Segundo Kierkegaard, Adão designa a si mesmo, além do gênero humano; de tal
modo que o pecado entra no mundo a cada geração. O centro do problema do pecado
original é a angústia.” (Pessoa, 2017 p. 37)
Kierkegaard
compreende a angustia como vertigem da liberdade que desperta no homem a
angustia. Isso por que a angustia abriga em si o paradoxo, da coisa que é e o
nada. Nas palavras de Pessoa “a angústia é o limite entre a inocência e o
pecado”. Mais uma vez vale a pena recorrer ao pensamento de Pessoa:
“Pois
o pecado se dá no instante que é a angústia. No fenômeno da angústia se revela
a positividade do nada. A angústia se apresenta no instante em que ainda não se
é culpado e, contudo, já se perdeu a inocência. O futuro culpado é inocente e o
inocente se sente culpado. O devir desconhecido é vivido pelo homem como
angústia. (Pessoa, 2017 p. 38)
Neste
sentido a ambiguidade provocada pelo pecado conduz a homem a uma angústia
profunda. Uma culpa que o persegue e o dilacera. Portanto Adão significa todo
homem que peca e por isso mesmo traz em si as marcas do pecado/angústia. Fica
evidenciado assim as razões por que todo homem é angustiado. Por outro lado, a
angustia é a forma mais privilegiada de humanização do homem.
Lacan
entende que na noção da queda de Kierkegaard está de algum modo implícito o
objeto a como aquilo que falta e que o homem sempre está a procurar. Pessoa
assim coloca essa questão “Lacan interpreta a estrutura da angústia como
potência da falta, como ato que atesta que a falta se dá, quando no lugar do
objeto a do desejo aparece algo.” (Pessoa,2017 p. 39) A angústia funciona como
um operador que produz o objeto causa do desejo. Procurar a causa do desejo
pelo viés da angústia é, para Lacan, “o caminho que revivifica toda a dialética
do desejo” (lacan, p.265), pois só esse caminho lhe permite introduzir a
novidade da função do objeto na relação com o desejo que o retira do campo da
relação significante, que mortifica o desejo.
O
desejo como ilusão provoca a angústia nos homens, mas a angústia não é ilusão e
sim algo real.

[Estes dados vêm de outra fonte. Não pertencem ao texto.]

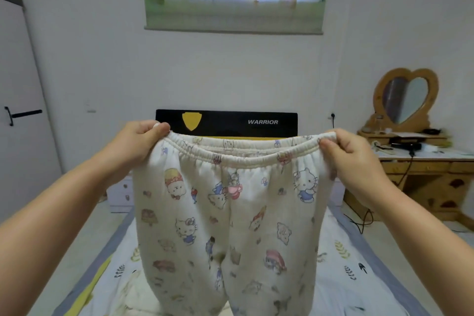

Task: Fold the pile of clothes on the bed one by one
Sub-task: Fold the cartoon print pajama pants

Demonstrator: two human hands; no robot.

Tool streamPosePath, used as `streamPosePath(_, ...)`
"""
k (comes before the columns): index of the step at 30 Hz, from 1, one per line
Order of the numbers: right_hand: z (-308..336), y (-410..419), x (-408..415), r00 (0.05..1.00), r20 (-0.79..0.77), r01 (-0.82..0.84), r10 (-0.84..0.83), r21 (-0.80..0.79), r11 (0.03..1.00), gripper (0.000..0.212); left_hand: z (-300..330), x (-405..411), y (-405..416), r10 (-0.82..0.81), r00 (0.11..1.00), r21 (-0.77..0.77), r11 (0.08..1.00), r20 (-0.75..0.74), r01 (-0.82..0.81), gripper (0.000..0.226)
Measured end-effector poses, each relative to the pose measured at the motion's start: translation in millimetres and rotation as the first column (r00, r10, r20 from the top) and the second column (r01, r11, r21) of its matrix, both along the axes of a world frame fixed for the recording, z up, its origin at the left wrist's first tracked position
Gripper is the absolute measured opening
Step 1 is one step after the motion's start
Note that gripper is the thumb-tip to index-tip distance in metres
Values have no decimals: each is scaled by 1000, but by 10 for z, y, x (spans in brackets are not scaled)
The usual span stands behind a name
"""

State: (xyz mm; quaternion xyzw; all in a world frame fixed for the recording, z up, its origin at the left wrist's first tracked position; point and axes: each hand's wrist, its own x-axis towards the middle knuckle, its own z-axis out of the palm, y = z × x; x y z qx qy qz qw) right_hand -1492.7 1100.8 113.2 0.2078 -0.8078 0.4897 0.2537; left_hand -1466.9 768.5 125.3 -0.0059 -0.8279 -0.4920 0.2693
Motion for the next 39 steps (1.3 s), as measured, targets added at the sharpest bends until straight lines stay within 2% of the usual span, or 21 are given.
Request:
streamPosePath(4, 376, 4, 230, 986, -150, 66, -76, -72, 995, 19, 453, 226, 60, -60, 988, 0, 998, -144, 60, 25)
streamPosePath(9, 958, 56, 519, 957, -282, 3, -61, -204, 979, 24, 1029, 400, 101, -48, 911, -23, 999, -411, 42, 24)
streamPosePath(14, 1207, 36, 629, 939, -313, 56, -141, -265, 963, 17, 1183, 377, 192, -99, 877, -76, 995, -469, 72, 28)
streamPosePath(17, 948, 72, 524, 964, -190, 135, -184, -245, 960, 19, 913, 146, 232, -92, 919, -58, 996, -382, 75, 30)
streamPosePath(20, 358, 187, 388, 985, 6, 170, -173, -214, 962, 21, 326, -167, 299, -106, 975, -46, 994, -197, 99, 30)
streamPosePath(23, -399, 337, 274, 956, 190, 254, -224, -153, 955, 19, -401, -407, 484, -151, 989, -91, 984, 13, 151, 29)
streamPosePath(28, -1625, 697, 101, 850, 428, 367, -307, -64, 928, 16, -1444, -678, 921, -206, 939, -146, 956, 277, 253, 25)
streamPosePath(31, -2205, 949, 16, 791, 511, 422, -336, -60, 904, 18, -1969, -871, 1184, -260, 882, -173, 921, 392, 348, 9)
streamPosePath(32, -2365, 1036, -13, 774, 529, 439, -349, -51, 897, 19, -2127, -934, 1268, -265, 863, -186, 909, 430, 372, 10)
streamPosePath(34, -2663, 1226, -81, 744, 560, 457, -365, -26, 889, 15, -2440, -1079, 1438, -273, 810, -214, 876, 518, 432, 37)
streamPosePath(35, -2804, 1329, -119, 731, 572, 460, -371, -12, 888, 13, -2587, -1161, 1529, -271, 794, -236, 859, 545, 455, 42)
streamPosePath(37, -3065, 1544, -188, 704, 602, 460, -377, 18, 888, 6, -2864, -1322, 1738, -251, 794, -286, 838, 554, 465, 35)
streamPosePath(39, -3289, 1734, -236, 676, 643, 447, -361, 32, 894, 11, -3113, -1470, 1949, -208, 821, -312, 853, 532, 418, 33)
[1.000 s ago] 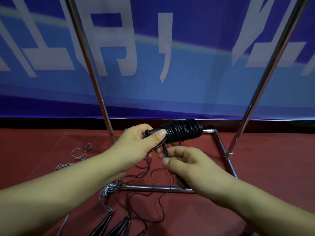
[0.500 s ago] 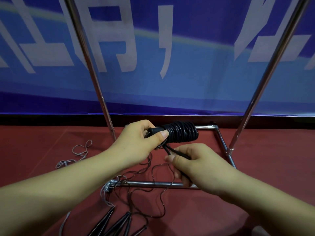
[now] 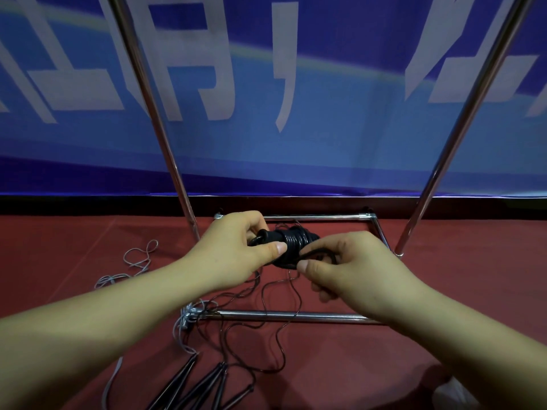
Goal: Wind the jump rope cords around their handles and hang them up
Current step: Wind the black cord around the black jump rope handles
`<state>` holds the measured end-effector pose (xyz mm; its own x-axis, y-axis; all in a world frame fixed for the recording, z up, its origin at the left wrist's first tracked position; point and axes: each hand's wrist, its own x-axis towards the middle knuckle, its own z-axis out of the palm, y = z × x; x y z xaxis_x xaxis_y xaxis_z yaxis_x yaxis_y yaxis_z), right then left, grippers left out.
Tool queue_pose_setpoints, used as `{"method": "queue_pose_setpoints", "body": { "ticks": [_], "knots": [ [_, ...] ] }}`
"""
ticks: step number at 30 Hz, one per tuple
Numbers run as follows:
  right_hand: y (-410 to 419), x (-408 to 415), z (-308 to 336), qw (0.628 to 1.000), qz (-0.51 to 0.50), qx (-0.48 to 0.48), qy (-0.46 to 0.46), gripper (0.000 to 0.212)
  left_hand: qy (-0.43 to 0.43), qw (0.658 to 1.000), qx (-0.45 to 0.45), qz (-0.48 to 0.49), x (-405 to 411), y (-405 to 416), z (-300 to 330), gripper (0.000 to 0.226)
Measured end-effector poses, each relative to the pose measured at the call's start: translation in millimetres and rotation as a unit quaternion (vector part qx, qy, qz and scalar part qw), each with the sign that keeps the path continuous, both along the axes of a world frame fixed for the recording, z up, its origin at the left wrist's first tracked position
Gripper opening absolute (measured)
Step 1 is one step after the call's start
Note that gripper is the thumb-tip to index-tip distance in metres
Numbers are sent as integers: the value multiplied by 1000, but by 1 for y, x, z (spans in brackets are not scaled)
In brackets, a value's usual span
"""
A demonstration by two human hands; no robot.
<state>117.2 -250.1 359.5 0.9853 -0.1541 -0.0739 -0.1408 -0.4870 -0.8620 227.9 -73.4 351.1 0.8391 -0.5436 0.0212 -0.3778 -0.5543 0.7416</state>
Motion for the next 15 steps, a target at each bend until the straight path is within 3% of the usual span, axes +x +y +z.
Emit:
{"method": "queue_pose_setpoints", "body": {
  "ticks": [6, 9, 15],
  "knots": [
    [0, -1, 5, 993, -26, 116, 4, 4, -30, 998, 38, -37, -3, 1, 3, 20],
    [2, -2, 8, 986, -24, 162, 19, 15, -38, 996, 48, -59, -6, -1, 4, 20],
    [0, -2, 13, 994, -47, 98, 18, 36, -1, 991, 48, -121, -10, -1, 7, 16]
  ]
}}
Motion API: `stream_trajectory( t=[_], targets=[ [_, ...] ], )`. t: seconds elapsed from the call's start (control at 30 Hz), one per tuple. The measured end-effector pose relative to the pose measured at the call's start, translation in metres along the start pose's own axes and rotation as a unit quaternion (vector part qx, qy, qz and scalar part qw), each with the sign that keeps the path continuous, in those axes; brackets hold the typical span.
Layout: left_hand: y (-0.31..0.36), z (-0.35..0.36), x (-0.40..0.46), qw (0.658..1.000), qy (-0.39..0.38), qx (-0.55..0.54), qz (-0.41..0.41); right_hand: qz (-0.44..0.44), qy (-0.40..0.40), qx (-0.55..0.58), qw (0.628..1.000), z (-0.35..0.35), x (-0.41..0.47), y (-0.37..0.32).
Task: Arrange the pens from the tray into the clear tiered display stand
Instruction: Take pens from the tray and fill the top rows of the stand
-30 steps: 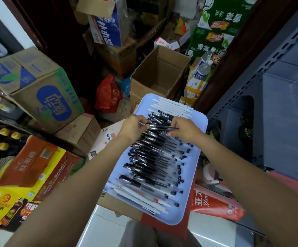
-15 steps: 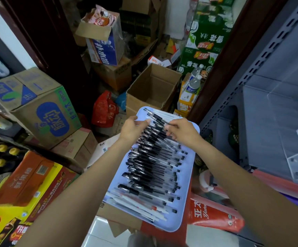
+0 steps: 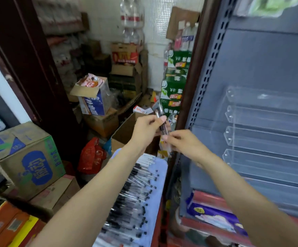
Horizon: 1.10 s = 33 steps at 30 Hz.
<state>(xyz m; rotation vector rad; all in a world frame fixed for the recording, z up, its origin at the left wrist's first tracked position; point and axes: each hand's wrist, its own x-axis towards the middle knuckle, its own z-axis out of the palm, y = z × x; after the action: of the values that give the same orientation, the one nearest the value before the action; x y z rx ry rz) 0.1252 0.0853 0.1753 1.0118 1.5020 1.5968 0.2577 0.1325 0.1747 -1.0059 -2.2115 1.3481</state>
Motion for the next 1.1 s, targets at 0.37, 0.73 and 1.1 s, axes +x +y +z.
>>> stream_trajectory(
  t=[0.37, 0.73, 1.1],
  targets=[
    [0.071, 0.193, -0.054, 0.891, -0.131, 0.368, 0.231, -0.096, 0.18, 0.101, 0.974, -0.197, -0.125, 0.023],
    [0.089, 0.286, -0.015, 0.849, -0.073, 0.453, 0.262, -0.116, 0.322, 0.22, 0.913, -0.315, -0.167, 0.079],
    [0.091, 0.348, 0.061, 0.841, -0.112, 0.437, 0.301, -0.083, 0.382, -0.03, 0.92, -0.403, -0.1, 0.11]
  ],
)
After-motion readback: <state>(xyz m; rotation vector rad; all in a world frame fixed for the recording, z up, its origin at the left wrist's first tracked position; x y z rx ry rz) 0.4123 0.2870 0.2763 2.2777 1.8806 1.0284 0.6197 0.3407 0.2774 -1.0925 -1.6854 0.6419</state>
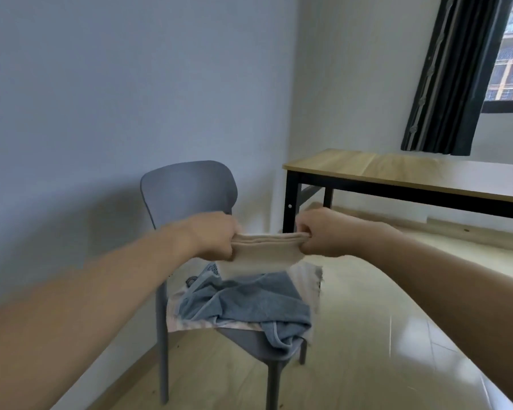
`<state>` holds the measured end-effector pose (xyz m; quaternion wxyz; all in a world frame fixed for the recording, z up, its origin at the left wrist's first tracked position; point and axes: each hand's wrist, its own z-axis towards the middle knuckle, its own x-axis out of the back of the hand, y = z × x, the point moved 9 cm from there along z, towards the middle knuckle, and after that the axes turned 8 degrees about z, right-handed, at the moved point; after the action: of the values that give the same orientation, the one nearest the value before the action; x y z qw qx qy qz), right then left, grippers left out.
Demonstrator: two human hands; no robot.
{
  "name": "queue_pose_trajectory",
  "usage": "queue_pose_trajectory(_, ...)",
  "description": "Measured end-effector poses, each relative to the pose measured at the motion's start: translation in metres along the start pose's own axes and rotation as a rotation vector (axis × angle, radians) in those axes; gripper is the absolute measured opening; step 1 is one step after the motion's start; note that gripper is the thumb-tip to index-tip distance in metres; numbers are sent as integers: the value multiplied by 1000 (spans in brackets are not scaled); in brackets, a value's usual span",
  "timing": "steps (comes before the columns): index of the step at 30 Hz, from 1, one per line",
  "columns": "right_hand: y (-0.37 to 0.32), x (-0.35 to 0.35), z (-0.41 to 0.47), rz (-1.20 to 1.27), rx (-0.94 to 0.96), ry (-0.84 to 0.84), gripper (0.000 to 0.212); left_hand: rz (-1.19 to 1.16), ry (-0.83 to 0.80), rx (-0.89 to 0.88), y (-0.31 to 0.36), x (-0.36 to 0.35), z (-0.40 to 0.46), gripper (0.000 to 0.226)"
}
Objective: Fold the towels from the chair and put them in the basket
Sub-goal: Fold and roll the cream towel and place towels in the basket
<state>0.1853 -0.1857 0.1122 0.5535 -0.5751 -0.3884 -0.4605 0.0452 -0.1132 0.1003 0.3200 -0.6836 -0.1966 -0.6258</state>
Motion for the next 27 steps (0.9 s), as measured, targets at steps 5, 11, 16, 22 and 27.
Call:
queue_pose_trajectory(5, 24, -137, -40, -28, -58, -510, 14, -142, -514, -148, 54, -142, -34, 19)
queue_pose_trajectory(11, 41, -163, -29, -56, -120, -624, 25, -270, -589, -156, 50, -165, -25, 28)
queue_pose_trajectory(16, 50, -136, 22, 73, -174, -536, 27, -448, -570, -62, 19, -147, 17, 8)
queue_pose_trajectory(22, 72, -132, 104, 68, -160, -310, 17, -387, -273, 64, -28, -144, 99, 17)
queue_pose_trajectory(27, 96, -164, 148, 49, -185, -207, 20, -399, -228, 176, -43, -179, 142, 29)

A angústia lacaniana é uma via de acesso ao objeto a que causa o
desejo. Nesse sentido, a angústia está aquém do desejo. Para ele o verdadeiro
objeto causa do desejo está atrás e não na frente do desejo.
“A
Aufhebung se revela impotente diante desse objeto que não se presta à dialética
e que se apresenta como resto. Lacan recorre à angústia como uma via
alternativa à Aufhebung para evidenciar aquilo que escapa à Aufhebung, aquilo
que não é significável, que constitui resto de toda significação. A grande
referência desse seminário passa ser Kierkegaard, que faz da queda a condição
humana; não se trata mais de mediação no sentido hegeliano, mas de queda no
sentido kierkegaardiano; tanto que, na última frase do Seminário, Lacan enuncia
que: “convém asseguradamente que o analista seja aquele que, pouco que seja,
por qualquer viés, por qualquer borda, tenha feito entrar seu desejo nesse a
irredutível para oferecer à questão do conceito de angústia uma garantia real”.(Pessoa,
2017 p. 40)
Bibliografia
kierkegaard,
s. (1844). O Conceito de Angústia.
São Paulo: Hemus, 2007.
Lacan,
j. O Seminário, livro 10 - A Angústia.
Rio de Janeiro: Jorge Zahar editor, 2005.
Pessoa,
Fernando. Angústia em filosofia e
psicanálise. Vitória : Universidade Federal do Espírito Santo, Secretaria
de Ensino a Distância, 2017.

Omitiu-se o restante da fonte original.